E’ ufficiale, il calabrese Rocco Commisso ha comprato la Fiorentina

L’imprenditore italoamericano Rocco Commisso ha concluso l’acquisto della Fiorentina dalla famiglia Della Valle, proprietaria della squadra di calcio toscana dal 2002. Le trattative per la cessione del club si sono concluse tutto sommato rapidamente per un cifra stimata tra i 160 e i 170 milioni di euro, il valore dato ai giocatori della squadra, alle strutture societarie e al marchio Fiorentina.

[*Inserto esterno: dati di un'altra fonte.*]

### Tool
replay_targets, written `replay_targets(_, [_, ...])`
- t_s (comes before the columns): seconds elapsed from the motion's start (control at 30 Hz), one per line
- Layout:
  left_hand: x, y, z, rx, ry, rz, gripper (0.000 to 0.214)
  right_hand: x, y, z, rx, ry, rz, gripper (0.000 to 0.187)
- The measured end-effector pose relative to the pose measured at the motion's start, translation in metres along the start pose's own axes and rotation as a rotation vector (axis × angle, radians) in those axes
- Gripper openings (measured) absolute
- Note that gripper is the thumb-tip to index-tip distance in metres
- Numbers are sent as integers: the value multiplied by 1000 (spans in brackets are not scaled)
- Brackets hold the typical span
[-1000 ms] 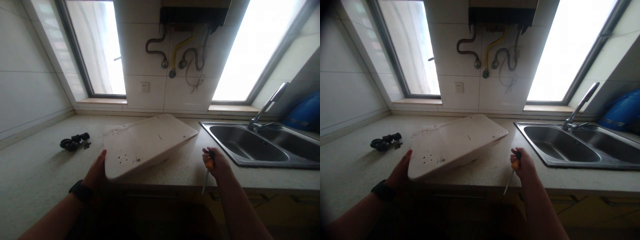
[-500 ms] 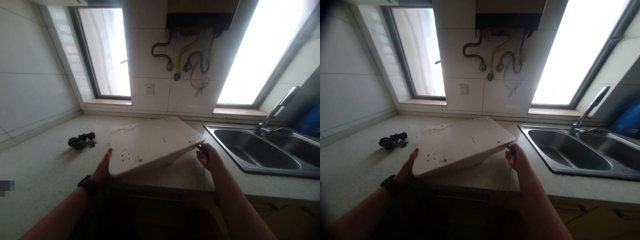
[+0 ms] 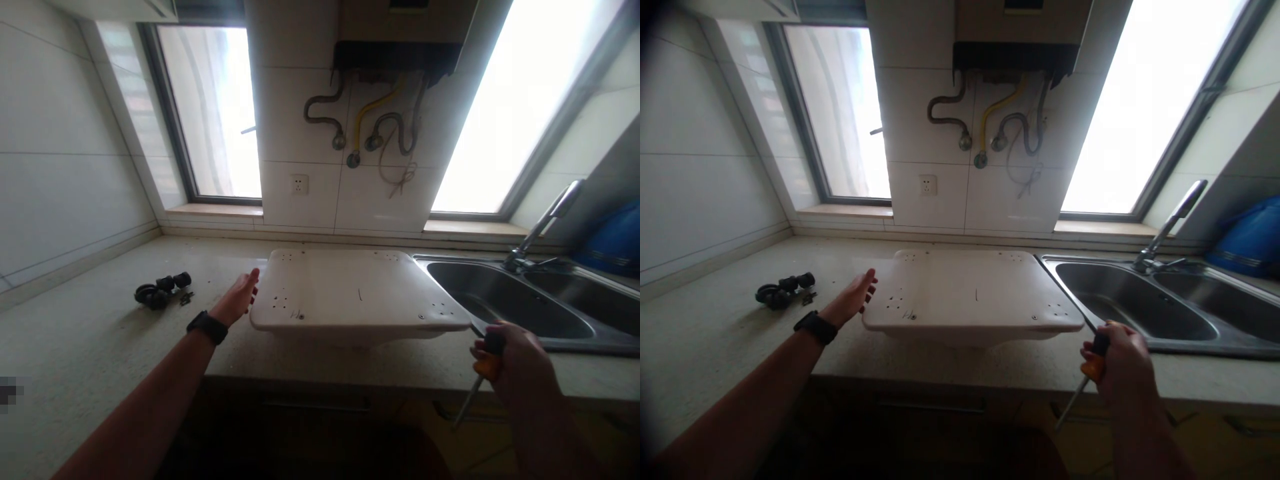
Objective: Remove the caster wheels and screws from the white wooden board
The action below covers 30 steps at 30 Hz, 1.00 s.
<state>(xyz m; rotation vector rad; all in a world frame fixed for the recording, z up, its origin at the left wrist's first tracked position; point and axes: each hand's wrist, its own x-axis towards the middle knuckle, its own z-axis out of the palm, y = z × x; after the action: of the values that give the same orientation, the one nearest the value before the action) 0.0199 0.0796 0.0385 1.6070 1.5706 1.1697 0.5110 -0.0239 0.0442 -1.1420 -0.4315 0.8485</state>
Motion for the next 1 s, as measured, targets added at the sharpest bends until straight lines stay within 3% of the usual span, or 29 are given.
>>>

Dopo aver tentato di acquistare il Milan un anno fa, Commisso è diventato l’ultimo imprenditore italoamericano che per passione e per interessi ha deciso di investire parte del suo patrimonio nel campionato italiano, come hanno fatto prima di lui James Pallotta con la Roma, il canadese Joey Saputo con il Bologna, Joe Tacopina con il Venezia e Mike Piazza con la Reggiana, la cui proprietà è durata però soltanto un paio di anni concludendosi con un fallimento.
Commisso parla fluentemente italiano, essendo nato a Marina di Gioiosa Ionica, in Calabria, nel 1949. Si trasferì con la famiglia negli Stati Uniti, raggiungendo il padre, pizzaiolo a New York, nel 1962. Laureatosi in ingegneria industriale alla Columbia University grazie a una borsa di studio totale ottenuta per meriti sportivi, lavorò poi alla Bank of Canada e fu direttore finanziario di Cablevision, una televisione via cavo acquistata da Time Warner nel 1995.
In contemporanea alla vendita di Cablevision, fondò Mediacom, tuttora una delle principali emittenti via cavo degli Stati Uniti con 4500 dipendenti, oltre 1 milioni di clienti e un fatturato annuale di circa 1,9 miliardi di dollari. Si stima che il patrimonio di Commisso sia di poco inferiore ai 5 miliardi di dollari. Dal 2017 è anche proprietario dei New York Cosmos, storica squadra di calcio statunitense che con l’acquisto salvò dal secondo fallimento in pochi anni. I Cosmos attualmente giocano nella National Premier Soccer League, la quarta divisione del campionato americano.
La Fiorentina era in vendita da due anni. I risultati deludenti in campionato, la disaffezione del pubblico e le complicazioni nel progetto del nuovo stadio hanno spinto la famiglia Della Valle a lasciare il controllo della squadra dopo 17 anni. Nel 2002 gli imprenditori marchigiani la presero in Serie C2 reduce dalla bancarotta del gruppo dell’ex proprietario, Vittorio Cecchi Gori.
Nel 2004 la Fiorentina tornò in Serie A e nel giro di cinque anni, con Cesare Prandelli come allenatore, arrivò a disputare gli ottavi di finale di Champions League. A Firenze, Commisso sarà chiamato subito a gestire il caso riguardante Federico Chiesa, il giocatore simbolo della squadra che però sarebbe vicino a un trasferimento alla Juventus. Dovrà poi decidere se confermare o meno Vincenzo Montella e nominare un nuovo direttore sportivo in sostituzione di Pantaleo Corvino.